犯罪ギルドがここに来て、今まで[devils joker]の被害者達と同じ立場になり、その時の気持ちがわかった。
しかし彼らはこの時[devils joker]少し安心していた。
それは先程ヤマトから発せられた一言、「殺しはしない」と述べ、自分達が命を落とすことは無く、現時点で命の危機があるのは首を絞められている男一人であったからである。
自分は大丈夫と安心していた者な少なからずいた。
しかし…
「お前ら、コレが仮想世界だからって安心してるだろ」
「!!」
「その安心を壊すようになるが
触覚、温覚、冷覚、皮膚感覚、振動感覚、運動感覚、固有覚、深部痛覚、内臓感覚、臓器感覚、味覚、嗅覚、前庭覚、聴覚、視覚…
これら全ての感覚は全て感覚器官を通して伝達される。
お前らは実体とは別に意識だけが分離し、この世界にいることは理解している。
意識が分離している状態で、何らかの外傷を負っても現実世界には影響は無い
でもな、脳は違うだろ?」
ヤマトは自分の頭に指をさし説明をした。
プレイヤーは仮想世界でも、実態でなくても感覚はあった。
より現実に近く、まるで本当にそこの世界にいるような感覚に近づける為に現実世界の肉体を仮想世界で近づけたが、仮想世界ということもあり痛覚は半減されていた。

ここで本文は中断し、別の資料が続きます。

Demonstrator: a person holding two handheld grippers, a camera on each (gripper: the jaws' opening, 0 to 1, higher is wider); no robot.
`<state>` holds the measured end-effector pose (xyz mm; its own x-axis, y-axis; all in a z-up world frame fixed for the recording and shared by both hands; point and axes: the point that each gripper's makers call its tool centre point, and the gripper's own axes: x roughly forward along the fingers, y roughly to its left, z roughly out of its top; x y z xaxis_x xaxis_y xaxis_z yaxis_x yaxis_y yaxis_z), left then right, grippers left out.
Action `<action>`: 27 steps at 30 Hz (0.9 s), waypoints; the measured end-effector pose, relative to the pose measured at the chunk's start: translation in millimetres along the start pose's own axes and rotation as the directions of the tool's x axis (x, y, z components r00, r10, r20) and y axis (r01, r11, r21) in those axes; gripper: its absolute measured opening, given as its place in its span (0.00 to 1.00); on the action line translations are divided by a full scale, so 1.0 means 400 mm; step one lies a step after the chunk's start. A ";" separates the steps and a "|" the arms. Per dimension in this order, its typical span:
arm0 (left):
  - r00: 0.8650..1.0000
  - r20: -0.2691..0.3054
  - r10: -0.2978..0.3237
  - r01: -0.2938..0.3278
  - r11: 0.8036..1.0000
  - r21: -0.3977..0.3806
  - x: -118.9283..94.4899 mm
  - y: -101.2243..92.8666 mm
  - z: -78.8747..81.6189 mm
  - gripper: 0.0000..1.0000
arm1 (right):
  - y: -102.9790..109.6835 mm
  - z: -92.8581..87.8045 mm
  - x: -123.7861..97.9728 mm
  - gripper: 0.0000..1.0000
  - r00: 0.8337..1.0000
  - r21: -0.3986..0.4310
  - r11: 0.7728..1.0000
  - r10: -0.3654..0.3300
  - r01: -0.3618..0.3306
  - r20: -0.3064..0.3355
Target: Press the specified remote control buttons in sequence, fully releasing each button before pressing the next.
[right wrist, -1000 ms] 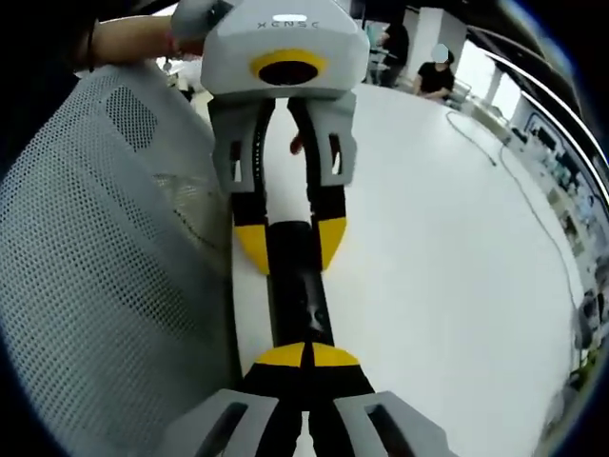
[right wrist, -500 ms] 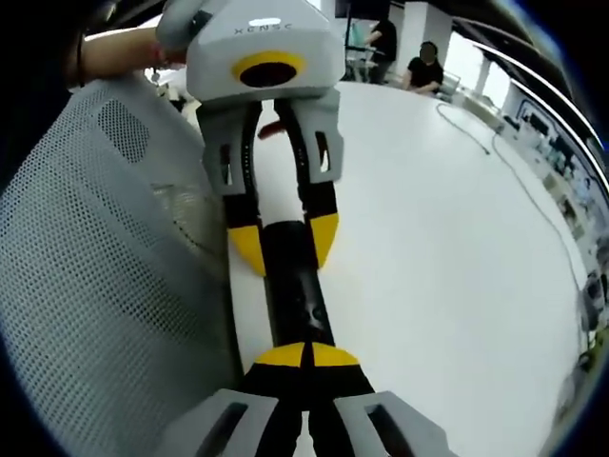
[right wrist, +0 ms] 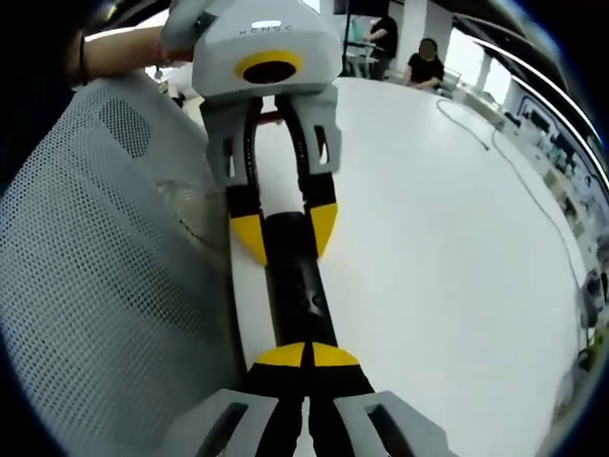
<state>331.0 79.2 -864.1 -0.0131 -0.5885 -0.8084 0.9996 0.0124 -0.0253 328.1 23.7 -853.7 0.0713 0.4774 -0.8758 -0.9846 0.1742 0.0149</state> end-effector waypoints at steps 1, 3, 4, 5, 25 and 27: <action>1.000 0.000 0.000 0.000 1.000 0.000 0.000 0.000 0.000 0.26 | 0.000 -0.001 0.000 0.00 1.000 0.001 1.000 -0.002 0.002 -0.001; 1.000 0.000 -0.001 0.001 1.000 0.001 0.000 0.000 0.000 0.26 | 0.000 -0.001 0.000 0.00 1.000 -0.002 1.000 -0.003 0.003 -0.005; 1.000 0.001 -0.001 0.001 1.000 0.001 0.000 0.000 0.000 0.26 | 0.000 -0.001 0.000 0.00 1.000 -0.003 1.000 -0.004 0.004 -0.007; 1.000 0.001 -0.001 0.001 1.000 0.000 0.000 0.000 0.000 0.26 | 0.000 -0.001 0.000 0.00 1.000 0.006 1.000 -0.006 0.006 -0.009; 1.000 0.004 0.000 0.000 1.000 0.005 0.000 -0.001 -0.002 0.26 | -0.005 0.001 0.005 0.00 0.999 -0.032 0.999 -0.031 0.030 -0.026; 1.000 0.003 0.000 0.000 1.000 0.008 0.000 -0.001 -0.002 0.26 | -0.007 0.003 0.005 0.00 0.999 -0.024 0.999 -0.025 0.024 -0.027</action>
<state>330.7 79.7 -864.5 -0.0134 -0.5909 -0.8066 0.9998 0.0062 -0.0211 331.2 25.2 -854.8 0.0915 0.4496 -0.8885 -0.9861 0.1654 -0.0178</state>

彼らプレイヤーは、意識、精神、記憶がこちらの世界へ移り、それらは全て脳から発信している。
現実世界では肉体が無事であっても、脳はそうとは限らなかった。
現にプレイヤーは命の危機にある。
彼らの実体は別の世界にあるが、脳は繋がっている。
ヤマトはそこに目をつけていた。
「この世界で実体にダメージを負わせることはできないが、脳に損傷を与えることはできる」
「うっ…うわぁぁぁぁぁぁぁぁあ!!!!」
その時命の危機を感じ取り、ヤマトの不敵な笑みに[devils joker]の者達は全員が体が勝手に動き、ヤマトに襲いかかった。
相手を確実に殺すために戦い、[devils joker]は壊滅した。
そして[devils joker]の者達は皆、現実世界で何らかの後遺症が残った。
デスゲーム編完結まであともう少しです。
クライマックスは感動的にしたいと思います。
書き終わった時、ほぼヤマトの話になっていました。